-- Data follows --

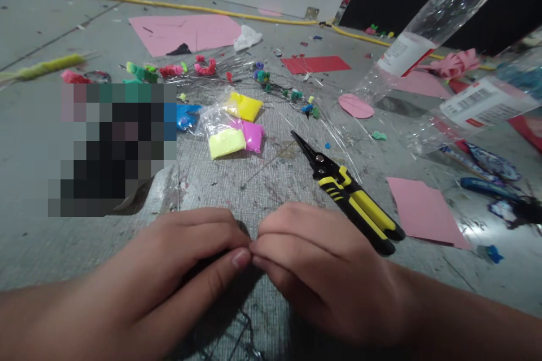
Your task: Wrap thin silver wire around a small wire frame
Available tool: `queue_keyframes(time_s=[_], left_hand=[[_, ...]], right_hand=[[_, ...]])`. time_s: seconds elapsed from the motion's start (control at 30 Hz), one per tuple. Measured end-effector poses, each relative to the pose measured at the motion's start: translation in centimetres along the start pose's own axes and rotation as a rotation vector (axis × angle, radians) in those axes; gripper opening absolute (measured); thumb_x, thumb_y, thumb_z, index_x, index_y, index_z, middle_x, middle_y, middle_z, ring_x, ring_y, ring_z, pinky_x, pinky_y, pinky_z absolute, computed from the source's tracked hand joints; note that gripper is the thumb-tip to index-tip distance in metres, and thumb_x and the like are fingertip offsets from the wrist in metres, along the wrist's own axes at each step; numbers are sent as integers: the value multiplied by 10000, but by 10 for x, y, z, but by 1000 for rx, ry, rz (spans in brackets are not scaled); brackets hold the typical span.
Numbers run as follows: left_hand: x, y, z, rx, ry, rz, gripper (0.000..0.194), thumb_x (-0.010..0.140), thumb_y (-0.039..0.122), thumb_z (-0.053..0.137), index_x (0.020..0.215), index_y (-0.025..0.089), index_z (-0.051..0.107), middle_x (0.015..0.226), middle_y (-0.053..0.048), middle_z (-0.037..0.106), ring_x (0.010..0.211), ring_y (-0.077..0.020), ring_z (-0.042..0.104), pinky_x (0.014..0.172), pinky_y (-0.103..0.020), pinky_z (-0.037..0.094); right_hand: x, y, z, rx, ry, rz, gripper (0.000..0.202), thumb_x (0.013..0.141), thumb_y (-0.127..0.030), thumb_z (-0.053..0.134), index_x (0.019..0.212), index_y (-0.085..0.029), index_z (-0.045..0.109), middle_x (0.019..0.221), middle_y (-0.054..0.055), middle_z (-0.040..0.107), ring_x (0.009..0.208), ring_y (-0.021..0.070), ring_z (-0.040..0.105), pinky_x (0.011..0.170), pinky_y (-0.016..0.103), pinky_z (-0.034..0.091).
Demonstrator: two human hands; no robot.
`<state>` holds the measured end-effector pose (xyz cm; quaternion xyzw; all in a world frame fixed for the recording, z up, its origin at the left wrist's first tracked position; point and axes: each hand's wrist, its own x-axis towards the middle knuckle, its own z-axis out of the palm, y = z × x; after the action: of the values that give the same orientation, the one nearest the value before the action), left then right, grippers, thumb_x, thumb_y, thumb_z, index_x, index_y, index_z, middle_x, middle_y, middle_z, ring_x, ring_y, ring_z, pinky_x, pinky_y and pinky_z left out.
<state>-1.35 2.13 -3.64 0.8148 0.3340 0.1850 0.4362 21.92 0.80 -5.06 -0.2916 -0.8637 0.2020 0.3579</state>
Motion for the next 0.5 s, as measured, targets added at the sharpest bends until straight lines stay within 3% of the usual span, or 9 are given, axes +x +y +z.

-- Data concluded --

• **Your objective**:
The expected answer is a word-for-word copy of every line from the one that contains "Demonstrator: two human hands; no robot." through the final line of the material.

• **Reply**:
Demonstrator: two human hands; no robot.
`<state>` holds the measured end-effector pose (xyz cm; quaternion xyzw; all in a world frame fixed for the recording, z up, its origin at the left wrist's first tracked position; point and axes: each hand's wrist, its own x-axis towards the middle knuckle, its own z-axis out of the palm, y = z × x; after the action: of the values that give the same orientation, the one nearest the value before the action), left then right, grippers, thumb_x, thumb_y, thumb_z, index_x, index_y, index_z, middle_x, middle_y, middle_z, ring_x, ring_y, ring_z, pinky_x, pinky_y and pinky_z left out.
<state>-1.35 2.13 -3.64 0.8148 0.3340 0.1850 0.4362 21.92 0.80 -5.06 -0.2916 -0.8637 0.2020 0.3579</state>
Motion for the next 0.5 s, as measured, targets added at the sharpest bends until straight lines stay within 3% of the usual span, or 9 are given, axes +x +y +z.

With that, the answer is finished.